A la veille d’une nouvelle tournée au Maghreb, Christopher Ross le médiateur onusien dans l’affaire du Sahara occidental, paraît blasé de voir ses espoirs de sortir les négociations de l’impasse, se heurter à un mur quasi-infranchissable.   

D’une part, Christopher Ross qui entame le 20 mars sa tournée en Algérie, au Maroc et en Mauritanie, sait que le chef du gouvernement marocain, l’islamiste Abdelilah Benkirane a des positions claires sur la question. Pour Benkirane, le conflit du Sahara occidental relève d’une rivalité purement bilatérale entre le Maroc et l’Algérie. Et si le Polisario assume un rôle dans cette affaire, c’est uniquement grâce au bon vouloir d’Alger. C’est le pouvoir algérien qui l’abrite sur son territoire, le soutien militairement, politiquement et diplomatiquement, estime le chef du gouvernement marocain. C’est aussi les pétrodollars algériens qui financent les déplacements des responsables du Polisario à l’étranger, lesquels voyagent d’ailleurs avec des passeports algériens. Abdelilah Benkirane et son parti, le PJD au pouvoir, croient dur comme fer que le conflit du Sahara occidental serait réglé en un jour si le pouvoir en Algérie le voulait. Le deuxième protagoniste dont Christopher Ross mesure toute l’influence, il se trouve de l’autre côté. C’est le DRS algérien, dont les mystérieux chefs ne sont pas moins intraitables sur la question. Le médiateur onusien sait parfaitement que ce sont les redoutables services de renseignements militaires algériens qui détiennent la clé du problème.
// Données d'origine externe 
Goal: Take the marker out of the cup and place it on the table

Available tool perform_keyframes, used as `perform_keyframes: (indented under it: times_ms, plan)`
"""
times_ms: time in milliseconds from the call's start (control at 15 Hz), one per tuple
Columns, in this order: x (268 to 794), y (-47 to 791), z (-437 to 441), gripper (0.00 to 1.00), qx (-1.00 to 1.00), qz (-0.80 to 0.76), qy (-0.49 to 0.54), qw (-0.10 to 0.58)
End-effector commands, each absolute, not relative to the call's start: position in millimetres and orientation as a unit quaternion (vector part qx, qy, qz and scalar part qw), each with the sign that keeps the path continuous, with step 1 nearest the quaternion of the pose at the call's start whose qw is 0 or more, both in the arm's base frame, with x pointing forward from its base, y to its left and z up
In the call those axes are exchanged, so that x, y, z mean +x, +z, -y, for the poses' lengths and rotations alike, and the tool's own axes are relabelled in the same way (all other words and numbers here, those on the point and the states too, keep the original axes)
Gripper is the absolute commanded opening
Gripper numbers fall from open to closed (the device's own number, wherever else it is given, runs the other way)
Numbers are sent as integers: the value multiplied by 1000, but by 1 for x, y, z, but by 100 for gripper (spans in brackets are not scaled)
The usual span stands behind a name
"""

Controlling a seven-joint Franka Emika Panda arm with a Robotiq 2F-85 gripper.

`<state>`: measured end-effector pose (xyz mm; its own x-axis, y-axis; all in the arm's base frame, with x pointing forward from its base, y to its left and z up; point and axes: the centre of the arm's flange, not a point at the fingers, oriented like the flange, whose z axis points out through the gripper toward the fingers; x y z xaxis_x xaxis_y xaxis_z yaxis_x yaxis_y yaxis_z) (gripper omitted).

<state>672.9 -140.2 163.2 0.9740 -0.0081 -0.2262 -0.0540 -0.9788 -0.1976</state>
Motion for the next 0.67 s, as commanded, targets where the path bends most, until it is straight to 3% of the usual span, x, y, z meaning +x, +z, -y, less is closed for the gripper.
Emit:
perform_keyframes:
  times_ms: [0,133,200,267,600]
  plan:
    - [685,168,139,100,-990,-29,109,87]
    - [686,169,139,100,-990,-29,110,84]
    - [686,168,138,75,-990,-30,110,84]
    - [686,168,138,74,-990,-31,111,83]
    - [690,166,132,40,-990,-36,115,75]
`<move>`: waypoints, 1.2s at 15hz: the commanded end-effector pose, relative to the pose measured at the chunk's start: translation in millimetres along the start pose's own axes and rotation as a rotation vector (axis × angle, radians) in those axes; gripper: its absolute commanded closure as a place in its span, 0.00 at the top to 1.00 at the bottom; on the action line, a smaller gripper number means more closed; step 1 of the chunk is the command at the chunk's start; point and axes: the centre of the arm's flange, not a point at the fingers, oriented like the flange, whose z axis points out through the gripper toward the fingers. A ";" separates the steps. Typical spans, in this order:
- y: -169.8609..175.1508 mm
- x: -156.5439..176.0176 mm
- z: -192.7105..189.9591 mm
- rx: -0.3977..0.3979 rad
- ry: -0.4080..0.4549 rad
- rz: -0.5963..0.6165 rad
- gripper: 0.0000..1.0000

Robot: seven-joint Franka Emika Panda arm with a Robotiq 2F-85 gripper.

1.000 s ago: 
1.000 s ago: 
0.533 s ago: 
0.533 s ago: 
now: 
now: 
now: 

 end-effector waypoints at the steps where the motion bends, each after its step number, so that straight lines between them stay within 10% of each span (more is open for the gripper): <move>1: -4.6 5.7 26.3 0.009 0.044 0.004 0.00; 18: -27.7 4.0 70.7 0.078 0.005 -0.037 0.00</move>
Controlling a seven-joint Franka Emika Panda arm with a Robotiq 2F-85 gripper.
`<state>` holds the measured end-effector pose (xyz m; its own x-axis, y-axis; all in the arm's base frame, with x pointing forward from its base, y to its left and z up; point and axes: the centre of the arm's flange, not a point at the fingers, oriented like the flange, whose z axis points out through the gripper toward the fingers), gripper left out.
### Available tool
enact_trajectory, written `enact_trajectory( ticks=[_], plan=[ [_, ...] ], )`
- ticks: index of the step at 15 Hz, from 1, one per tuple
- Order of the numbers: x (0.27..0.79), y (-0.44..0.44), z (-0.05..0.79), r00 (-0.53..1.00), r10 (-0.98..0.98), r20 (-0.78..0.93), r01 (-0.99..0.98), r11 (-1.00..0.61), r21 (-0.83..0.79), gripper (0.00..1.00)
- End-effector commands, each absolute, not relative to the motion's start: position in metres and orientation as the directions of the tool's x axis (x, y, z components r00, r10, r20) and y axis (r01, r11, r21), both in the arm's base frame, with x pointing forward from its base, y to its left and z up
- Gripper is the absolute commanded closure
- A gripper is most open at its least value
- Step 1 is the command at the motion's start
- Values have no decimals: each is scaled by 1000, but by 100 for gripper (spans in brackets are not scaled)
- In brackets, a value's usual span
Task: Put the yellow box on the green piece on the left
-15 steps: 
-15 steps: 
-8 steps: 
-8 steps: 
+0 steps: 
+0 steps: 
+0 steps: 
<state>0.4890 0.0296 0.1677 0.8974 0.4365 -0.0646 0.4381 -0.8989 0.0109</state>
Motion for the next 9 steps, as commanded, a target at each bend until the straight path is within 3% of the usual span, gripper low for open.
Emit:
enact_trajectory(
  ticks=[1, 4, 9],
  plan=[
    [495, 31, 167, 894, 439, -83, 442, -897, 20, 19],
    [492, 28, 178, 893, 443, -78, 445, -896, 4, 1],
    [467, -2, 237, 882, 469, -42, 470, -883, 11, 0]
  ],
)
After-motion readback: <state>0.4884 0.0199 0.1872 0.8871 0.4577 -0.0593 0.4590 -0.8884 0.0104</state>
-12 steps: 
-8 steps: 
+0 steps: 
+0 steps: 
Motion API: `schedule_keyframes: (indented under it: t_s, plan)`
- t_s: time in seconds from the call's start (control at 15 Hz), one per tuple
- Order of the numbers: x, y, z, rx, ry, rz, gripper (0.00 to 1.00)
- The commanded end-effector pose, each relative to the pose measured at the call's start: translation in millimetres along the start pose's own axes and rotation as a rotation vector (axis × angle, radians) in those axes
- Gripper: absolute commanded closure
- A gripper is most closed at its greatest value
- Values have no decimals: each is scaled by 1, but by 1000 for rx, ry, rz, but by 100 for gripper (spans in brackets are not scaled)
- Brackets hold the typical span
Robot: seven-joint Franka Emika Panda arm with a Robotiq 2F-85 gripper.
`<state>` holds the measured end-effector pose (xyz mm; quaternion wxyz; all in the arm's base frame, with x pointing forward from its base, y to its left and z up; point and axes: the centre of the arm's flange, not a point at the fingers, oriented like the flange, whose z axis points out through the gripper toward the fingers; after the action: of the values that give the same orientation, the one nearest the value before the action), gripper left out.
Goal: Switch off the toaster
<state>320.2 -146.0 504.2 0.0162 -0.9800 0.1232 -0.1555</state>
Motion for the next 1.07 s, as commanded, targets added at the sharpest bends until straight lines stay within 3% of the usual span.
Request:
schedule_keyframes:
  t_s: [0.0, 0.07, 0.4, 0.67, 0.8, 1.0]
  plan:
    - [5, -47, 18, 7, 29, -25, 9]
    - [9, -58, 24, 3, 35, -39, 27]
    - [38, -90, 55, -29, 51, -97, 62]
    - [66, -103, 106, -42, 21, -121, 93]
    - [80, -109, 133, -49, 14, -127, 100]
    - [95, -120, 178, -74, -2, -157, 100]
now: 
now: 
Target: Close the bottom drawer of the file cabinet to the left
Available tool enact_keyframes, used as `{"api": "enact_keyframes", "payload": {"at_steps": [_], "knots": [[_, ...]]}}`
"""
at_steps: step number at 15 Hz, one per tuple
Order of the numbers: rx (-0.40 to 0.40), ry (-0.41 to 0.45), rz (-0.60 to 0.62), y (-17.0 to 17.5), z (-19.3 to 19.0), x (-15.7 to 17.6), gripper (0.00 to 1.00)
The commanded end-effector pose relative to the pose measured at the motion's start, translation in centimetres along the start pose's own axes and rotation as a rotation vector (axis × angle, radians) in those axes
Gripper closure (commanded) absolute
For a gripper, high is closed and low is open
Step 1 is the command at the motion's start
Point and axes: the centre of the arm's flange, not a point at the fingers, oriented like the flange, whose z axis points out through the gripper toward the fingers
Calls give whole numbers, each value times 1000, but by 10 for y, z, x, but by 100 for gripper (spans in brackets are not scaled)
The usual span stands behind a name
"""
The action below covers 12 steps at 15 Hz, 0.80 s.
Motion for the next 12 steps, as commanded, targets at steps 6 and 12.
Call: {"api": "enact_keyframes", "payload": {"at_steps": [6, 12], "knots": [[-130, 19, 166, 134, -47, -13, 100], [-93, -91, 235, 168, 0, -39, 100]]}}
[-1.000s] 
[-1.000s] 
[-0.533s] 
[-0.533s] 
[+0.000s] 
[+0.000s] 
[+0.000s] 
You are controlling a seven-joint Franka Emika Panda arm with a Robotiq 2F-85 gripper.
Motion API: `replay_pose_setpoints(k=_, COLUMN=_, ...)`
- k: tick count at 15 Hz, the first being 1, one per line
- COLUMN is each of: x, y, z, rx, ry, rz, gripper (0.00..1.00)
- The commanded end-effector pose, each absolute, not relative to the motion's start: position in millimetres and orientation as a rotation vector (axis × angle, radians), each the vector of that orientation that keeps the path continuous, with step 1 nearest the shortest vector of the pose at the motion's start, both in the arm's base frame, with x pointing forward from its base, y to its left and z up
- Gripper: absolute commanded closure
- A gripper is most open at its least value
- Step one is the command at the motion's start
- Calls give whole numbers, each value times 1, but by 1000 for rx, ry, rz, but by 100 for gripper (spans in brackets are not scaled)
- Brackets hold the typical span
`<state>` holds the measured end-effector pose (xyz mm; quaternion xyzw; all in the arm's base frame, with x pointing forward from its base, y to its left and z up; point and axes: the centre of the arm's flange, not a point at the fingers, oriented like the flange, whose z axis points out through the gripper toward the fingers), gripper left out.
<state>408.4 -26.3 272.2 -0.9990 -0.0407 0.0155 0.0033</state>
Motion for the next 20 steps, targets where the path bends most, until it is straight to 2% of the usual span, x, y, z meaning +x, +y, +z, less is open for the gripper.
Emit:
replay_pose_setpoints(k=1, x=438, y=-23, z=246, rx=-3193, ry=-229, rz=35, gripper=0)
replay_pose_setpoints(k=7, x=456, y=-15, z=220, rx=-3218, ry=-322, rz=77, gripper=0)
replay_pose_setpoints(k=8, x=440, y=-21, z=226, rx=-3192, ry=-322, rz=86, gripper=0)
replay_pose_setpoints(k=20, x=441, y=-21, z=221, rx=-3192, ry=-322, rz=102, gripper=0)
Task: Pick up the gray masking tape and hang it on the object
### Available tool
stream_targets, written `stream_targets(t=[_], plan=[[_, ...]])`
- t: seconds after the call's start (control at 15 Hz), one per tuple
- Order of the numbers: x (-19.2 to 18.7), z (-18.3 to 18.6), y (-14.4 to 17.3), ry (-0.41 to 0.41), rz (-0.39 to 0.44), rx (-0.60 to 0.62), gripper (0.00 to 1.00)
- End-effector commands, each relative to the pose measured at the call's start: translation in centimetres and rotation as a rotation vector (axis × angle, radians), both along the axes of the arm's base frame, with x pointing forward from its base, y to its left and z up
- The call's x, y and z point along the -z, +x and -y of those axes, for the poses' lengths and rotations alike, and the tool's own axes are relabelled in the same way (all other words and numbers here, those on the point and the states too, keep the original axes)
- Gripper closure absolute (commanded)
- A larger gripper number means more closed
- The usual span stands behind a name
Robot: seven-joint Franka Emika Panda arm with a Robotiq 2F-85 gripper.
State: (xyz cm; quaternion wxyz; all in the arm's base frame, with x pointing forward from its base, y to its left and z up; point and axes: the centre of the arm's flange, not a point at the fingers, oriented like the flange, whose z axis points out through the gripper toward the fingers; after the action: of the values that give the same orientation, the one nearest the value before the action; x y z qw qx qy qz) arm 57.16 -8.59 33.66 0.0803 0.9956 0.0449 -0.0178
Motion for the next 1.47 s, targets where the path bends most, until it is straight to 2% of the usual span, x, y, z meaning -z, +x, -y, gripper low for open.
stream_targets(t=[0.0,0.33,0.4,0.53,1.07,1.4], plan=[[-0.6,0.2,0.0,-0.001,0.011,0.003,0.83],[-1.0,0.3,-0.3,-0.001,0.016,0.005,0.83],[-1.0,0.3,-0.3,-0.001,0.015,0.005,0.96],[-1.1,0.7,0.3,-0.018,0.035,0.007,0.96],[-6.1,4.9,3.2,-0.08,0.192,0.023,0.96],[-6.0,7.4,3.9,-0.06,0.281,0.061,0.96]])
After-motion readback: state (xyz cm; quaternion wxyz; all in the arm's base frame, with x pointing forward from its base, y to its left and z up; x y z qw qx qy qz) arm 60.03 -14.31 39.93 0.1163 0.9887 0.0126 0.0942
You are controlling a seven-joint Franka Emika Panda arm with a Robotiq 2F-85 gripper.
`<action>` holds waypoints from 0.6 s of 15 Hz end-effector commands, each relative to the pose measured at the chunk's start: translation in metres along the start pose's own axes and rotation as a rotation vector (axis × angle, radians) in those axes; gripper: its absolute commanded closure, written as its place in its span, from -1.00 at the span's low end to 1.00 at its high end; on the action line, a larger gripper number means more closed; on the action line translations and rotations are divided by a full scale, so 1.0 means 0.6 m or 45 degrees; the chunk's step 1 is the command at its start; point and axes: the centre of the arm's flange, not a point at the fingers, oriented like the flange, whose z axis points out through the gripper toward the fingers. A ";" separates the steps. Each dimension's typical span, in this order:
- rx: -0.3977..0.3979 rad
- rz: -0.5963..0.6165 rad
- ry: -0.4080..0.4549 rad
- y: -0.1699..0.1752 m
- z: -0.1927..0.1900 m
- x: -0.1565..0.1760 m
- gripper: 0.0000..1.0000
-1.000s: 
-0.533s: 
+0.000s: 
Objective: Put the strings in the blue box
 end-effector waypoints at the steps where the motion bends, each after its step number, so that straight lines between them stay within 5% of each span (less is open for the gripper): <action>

Non seulement ils contrôlent les moindres faits et gestes dans le QG du Polisario à Tindouf, mais surtout, ils dictent la marche à suivre dans le dossier du Sahara occidental dans ses moindres détails.

 

La tâche s’annonce donc assez difficile, et pour ne rien arranger, Christopher Ross a commis une gaffe à la veille de son départ pour sa tournée. En s’affichant ostensiblement dans une activité pro-Polisario à New York, il s’est attiré les foudres du PJD, dont une parlementaire lui en tient rigueur. La députée Amina Maa El Ainine, elle-même d’origine sahraouie, était présente à l’activité en question à New York. Elle a vivement réprouvé le comportement de Ross censé respecter, selon elle, un minimum de réserve que tout médiateur s’impose de lui-même.